All of the records below are to be output exactly; no image belongs in the result.
== Segment start ==
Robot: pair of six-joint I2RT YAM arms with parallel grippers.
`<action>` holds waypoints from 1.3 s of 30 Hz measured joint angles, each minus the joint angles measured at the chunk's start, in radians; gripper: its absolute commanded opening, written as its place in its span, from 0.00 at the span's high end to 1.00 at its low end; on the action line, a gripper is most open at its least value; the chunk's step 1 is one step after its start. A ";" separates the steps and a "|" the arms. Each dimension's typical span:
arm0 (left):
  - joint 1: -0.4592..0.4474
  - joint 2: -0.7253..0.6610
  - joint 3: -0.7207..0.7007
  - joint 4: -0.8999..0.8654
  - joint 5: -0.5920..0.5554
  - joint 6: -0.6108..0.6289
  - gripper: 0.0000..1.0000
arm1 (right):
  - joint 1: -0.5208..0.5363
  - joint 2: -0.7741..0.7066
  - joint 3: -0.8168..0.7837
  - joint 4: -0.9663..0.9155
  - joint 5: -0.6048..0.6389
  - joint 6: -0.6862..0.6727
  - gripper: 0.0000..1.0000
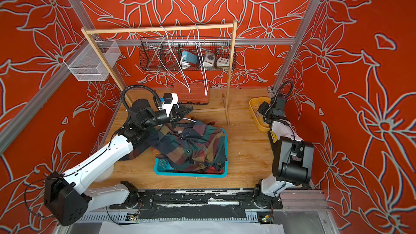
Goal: Remove the clothespins securing long-sleeve shirts to the hanger
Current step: Place the clamp in the storage box, then remove the clamp from the hanger.
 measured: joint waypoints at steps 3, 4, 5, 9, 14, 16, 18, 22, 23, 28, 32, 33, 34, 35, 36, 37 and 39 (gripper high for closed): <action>0.000 0.005 0.000 0.000 0.000 0.002 1.00 | 0.023 -0.191 -0.103 0.063 -0.114 -0.004 0.43; 0.000 0.008 0.000 -0.003 0.000 0.003 1.00 | 0.045 -0.260 -0.129 0.077 -0.170 -0.014 0.43; 0.000 0.011 0.000 -0.006 0.000 0.004 1.00 | 0.071 -0.312 -0.140 0.081 -0.222 -0.029 0.43; -0.001 0.023 0.002 -0.013 0.001 0.006 1.00 | 0.262 -0.482 -0.096 0.021 -0.459 -0.181 0.43; -0.001 0.027 0.017 -0.035 0.003 0.010 1.00 | 0.537 -0.571 0.019 -0.151 -0.629 -0.423 0.42; -0.001 0.027 0.023 -0.037 0.005 0.010 1.00 | 0.630 -0.569 0.058 -0.233 -0.635 -0.513 0.42; -0.001 0.027 0.024 -0.039 0.009 0.010 1.00 | 0.698 -0.556 0.073 -0.291 -0.612 -0.575 0.42; -0.003 0.027 0.024 -0.040 0.018 0.010 1.00 | 0.778 -0.496 0.076 -0.382 -0.543 -0.653 0.42; -0.004 0.027 0.024 -0.040 0.021 0.010 1.00 | 0.790 -0.480 0.076 -0.397 -0.525 -0.665 0.42; -0.014 0.027 0.024 -0.040 0.030 0.010 1.00 | 0.823 -0.433 0.078 -0.414 -0.431 -0.695 0.41; -0.019 0.026 0.024 -0.040 0.041 0.010 1.00 | 0.829 -0.399 0.100 -0.406 -0.432 -0.710 0.41; -0.021 0.026 0.024 -0.040 0.046 0.010 1.00 | 0.832 -0.386 0.106 -0.402 -0.433 -0.713 0.41; -0.021 0.026 0.024 -0.040 0.051 0.010 1.00 | 0.835 -0.375 0.110 -0.397 -0.433 -0.715 0.41; -0.023 0.026 0.024 -0.040 0.055 0.010 1.00 | 0.838 -0.359 0.114 -0.390 -0.433 -0.717 0.41; -0.024 0.026 0.024 -0.040 0.060 0.009 1.00 | 0.843 -0.343 0.118 -0.386 -0.433 -0.718 0.41; -0.026 0.026 0.024 -0.040 0.062 0.009 1.00 | 0.847 -0.330 0.120 -0.380 -0.434 -0.718 0.42; -0.032 0.024 0.024 -0.040 0.071 0.009 1.00 | 0.853 -0.301 0.120 -0.368 -0.437 -0.717 0.42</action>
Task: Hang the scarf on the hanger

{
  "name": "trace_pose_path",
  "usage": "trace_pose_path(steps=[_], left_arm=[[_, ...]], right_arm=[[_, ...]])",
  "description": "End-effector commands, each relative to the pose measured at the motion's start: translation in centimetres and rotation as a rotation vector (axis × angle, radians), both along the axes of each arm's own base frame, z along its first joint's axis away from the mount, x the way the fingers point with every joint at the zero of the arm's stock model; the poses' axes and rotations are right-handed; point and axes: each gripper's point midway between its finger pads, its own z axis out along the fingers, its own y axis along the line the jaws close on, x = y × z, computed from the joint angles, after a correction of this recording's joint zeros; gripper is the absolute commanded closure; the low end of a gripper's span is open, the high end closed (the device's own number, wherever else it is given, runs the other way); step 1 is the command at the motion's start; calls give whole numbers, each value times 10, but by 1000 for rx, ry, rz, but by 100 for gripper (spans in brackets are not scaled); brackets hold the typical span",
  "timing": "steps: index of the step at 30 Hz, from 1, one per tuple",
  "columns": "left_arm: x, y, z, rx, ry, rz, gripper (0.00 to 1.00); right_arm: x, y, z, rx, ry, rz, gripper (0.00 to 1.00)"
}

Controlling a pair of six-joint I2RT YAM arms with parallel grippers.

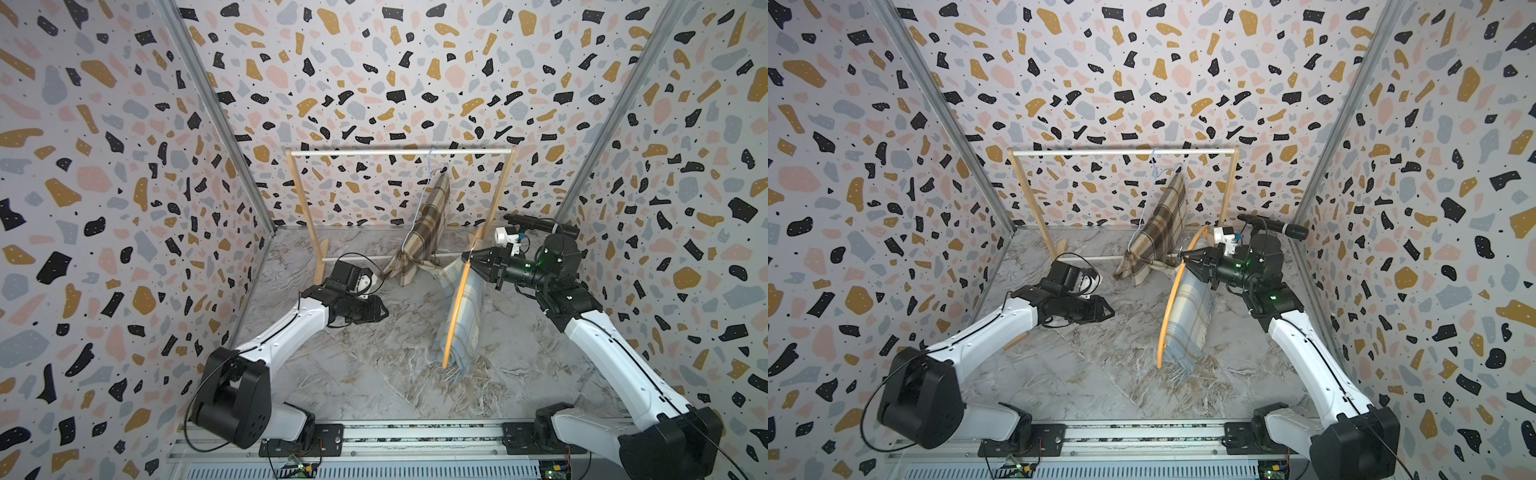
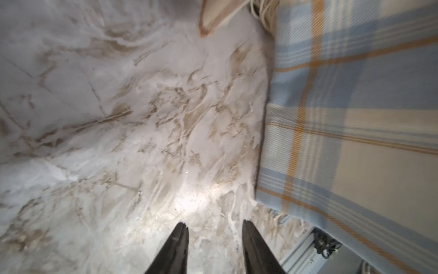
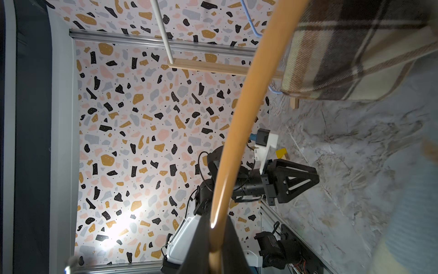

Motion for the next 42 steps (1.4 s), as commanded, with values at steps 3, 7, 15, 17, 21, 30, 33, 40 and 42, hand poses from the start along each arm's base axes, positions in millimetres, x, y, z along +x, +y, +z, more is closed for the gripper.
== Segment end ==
> **EXERCISE RESULT**
Robot: pair of six-joint I2RT YAM arms with parallel grippers.
`<action>` holds waypoints from 1.3 s of 30 Hz measured joint angles, each minus the joint angles measured at the chunk's start, in radians; gripper: its absolute commanded opening, written as its place in its span, from 0.00 at the span's high end to 1.00 at its low end; on the action line, a gripper is most open at its least value; the chunk's step 1 is one step after its start. A ";" separates the steps and a "|" the arms. Each dimension's typical span:
arm0 (left):
  - joint 1: -0.4592..0.4474
  - joint 2: -0.7253..0.6610
  - joint 3: -0.7207..0.7007
  - joint 4: -0.8999..0.8654
  - joint 5: -0.5920..0.5554
  - joint 6: -0.6108..0.6289
  - gripper: 0.0000..1.0000
arm1 (right):
  - joint 1: -0.5208..0.5363
  - joint 2: -0.7741..0.7066
  - joint 3: -0.8168..0.7837
  - joint 4: -0.9663..0.9155
  - joint 5: -0.6048..0.6389
  - joint 6: -0.6862..0.6727
  - gripper: 0.0000..1.0000
Goal: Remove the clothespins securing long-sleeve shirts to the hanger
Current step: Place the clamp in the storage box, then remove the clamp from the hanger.
 measured: joint waypoints at steps 3, 4, 5, 9, 14, 16, 18, 22, 23, 28, 32, 33, 34, 35, 36, 37 and 39 (gripper high for closed): <action>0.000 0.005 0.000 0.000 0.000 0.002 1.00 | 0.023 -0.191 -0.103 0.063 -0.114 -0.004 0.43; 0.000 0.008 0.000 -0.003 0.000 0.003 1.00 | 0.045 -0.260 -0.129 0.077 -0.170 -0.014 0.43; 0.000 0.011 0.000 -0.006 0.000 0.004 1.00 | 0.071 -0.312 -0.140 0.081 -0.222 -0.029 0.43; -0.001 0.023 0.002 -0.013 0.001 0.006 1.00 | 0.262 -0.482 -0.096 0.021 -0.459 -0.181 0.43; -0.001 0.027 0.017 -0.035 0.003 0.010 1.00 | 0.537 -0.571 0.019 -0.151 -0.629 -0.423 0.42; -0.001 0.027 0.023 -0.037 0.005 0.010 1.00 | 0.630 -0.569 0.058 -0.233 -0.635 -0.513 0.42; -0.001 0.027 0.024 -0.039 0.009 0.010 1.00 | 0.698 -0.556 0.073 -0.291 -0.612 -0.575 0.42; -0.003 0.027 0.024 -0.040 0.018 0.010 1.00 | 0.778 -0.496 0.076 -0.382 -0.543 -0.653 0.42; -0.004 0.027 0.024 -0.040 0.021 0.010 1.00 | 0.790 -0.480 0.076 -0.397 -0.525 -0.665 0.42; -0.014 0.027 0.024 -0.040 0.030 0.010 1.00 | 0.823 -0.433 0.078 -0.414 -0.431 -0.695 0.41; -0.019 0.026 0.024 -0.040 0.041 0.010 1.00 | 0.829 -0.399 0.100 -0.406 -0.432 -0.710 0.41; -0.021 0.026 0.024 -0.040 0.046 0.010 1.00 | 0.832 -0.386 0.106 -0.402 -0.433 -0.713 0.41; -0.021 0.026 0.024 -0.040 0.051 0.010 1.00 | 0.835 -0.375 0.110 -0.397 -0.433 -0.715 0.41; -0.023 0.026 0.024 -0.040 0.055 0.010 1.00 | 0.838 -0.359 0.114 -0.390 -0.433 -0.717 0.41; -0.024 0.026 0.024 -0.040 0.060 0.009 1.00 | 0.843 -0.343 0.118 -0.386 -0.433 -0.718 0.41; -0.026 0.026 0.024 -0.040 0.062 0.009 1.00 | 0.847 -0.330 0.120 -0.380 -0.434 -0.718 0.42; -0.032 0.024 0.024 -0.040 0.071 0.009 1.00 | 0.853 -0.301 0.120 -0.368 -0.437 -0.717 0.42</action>
Task: Hang the scarf on the hanger

{
  "name": "trace_pose_path",
  "usage": "trace_pose_path(steps=[_], left_arm=[[_, ...]], right_arm=[[_, ...]])",
  "description": "End-effector commands, each relative to the pose measured at the motion's start: translation in centimetres and rotation as a rotation vector (axis × angle, radians), both along the axes of each arm's own base frame, z along its first joint's axis away from the mount, x the way the fingers point with every joint at the zero of the arm's stock model; the poses' axes and rotations are right-handed; point and axes: each gripper's point midway between its finger pads, its own z axis out along the fingers, its own y axis along the line the jaws close on, x = y × z, computed from the joint angles, after a correction of this recording's joint zeros; gripper is the absolute commanded closure; the low end of a gripper's span is open, the high end closed (the device's own number, wherever else it is given, runs the other way); step 1 is the command at the motion's start; calls give whole numbers, each value times 10, but by 1000 for rx, ry, rz, but by 100 for gripper (spans in brackets are not scaled); brackets hold the typical span",
  "timing": "steps: index of the step at 30 Hz, from 1, one per tuple",
  "columns": "left_arm: x, y, z, rx, ry, rz, gripper (0.00 to 1.00); right_arm: x, y, z, rx, ry, rz, gripper (0.00 to 1.00)"
}

Controlling a pair of six-joint I2RT YAM arms with parallel grippers.


Motion for the next 42 steps (1.4 s), as commanded, with values at steps 3, 7, 15, 17, 21, 30, 33, 40 and 42, hand poses from the start along each arm's base axes, positions in millimetres, x, y, z along +x, +y, +z, more is closed for the gripper.

This answer is now finished.